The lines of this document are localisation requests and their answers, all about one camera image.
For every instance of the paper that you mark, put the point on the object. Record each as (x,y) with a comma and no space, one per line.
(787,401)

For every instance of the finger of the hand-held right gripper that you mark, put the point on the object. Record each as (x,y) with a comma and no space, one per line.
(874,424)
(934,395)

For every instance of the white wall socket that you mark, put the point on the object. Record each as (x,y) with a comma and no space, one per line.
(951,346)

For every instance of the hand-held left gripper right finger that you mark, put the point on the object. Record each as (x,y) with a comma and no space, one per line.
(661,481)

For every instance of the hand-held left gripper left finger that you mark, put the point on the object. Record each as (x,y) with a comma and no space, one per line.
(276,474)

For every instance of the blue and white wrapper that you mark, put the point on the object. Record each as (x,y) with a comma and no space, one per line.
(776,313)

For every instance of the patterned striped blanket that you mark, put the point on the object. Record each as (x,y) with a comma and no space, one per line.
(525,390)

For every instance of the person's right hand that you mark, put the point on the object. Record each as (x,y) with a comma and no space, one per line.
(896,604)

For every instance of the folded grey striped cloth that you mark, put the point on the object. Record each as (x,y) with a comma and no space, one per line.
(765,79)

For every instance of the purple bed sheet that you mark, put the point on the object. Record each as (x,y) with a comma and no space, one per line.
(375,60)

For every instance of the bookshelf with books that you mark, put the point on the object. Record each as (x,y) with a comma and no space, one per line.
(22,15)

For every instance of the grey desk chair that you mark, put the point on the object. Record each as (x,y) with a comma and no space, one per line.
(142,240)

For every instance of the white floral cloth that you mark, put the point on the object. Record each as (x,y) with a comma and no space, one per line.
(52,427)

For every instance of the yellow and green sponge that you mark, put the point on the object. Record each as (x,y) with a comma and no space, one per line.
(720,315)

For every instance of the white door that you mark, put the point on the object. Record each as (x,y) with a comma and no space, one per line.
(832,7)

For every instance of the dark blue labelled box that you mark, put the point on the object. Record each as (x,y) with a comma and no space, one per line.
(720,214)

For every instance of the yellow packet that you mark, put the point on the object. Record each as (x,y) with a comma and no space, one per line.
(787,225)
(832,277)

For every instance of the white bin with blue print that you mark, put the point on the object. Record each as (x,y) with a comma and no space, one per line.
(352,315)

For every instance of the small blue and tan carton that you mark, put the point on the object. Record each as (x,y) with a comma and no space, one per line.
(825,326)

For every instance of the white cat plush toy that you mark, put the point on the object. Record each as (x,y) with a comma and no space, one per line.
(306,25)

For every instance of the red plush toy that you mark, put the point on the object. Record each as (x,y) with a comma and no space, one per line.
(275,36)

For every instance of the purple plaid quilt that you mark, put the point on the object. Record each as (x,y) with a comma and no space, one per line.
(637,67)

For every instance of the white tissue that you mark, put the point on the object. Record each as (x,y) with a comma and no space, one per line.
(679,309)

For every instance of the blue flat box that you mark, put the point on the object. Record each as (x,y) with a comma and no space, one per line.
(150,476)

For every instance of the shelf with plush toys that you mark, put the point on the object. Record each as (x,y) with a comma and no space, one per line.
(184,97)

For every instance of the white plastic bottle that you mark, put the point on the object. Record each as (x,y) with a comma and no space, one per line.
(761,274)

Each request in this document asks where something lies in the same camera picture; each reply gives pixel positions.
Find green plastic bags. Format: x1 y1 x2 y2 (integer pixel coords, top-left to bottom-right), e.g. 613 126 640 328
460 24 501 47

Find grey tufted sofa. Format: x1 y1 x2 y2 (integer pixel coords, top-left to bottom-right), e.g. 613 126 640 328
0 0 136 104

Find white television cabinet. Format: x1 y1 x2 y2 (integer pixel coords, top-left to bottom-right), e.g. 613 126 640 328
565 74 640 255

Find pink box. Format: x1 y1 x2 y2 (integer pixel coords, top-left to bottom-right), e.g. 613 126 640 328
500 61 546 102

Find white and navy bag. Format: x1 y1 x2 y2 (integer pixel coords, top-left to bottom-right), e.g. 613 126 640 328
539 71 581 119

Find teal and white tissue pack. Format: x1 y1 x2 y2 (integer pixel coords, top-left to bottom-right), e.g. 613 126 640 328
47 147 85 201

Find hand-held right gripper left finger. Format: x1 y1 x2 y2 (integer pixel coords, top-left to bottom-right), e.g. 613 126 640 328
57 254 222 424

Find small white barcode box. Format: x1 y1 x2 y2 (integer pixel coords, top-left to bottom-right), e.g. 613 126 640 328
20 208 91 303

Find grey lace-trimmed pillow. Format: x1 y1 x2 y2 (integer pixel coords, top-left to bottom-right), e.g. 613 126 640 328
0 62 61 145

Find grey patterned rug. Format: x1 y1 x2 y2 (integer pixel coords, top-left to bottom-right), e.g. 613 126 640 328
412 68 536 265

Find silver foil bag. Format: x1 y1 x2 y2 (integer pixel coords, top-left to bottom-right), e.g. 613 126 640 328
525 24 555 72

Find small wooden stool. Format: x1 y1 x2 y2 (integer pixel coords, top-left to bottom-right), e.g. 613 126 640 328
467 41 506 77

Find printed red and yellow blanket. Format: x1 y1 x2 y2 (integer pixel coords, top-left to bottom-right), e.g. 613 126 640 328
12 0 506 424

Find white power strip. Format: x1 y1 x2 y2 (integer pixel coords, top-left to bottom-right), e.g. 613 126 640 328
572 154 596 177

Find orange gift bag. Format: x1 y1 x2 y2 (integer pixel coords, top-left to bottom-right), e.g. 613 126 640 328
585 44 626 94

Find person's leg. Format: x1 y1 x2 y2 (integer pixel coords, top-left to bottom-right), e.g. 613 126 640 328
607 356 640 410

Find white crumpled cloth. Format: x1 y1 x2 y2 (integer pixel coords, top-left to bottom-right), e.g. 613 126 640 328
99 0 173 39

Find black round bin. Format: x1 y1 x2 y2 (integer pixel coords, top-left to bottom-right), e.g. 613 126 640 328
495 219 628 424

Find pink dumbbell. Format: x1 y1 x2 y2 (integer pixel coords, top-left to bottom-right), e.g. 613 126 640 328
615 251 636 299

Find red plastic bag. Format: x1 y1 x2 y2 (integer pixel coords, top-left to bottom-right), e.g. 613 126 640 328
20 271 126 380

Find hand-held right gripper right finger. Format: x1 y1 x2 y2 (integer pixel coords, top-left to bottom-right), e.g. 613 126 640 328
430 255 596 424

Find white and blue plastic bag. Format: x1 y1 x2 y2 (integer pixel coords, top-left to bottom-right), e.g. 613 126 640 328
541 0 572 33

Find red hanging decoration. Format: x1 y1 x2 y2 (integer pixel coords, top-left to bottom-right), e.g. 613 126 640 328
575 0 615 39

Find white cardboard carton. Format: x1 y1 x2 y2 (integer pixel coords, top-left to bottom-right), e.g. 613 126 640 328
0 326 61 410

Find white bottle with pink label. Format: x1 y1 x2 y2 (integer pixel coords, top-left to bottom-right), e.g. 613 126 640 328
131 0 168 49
------------------------------
TASK INSTRUCTIONS ->
Find the string "document" in the listing and copy every line in which it occurs.

YOUR RESPONSE ->
The lines of this document are localisation requests and their answers, all about one camera image.
Each request in this document asks where something lies in the same camera picture; each reply gives pixel positions.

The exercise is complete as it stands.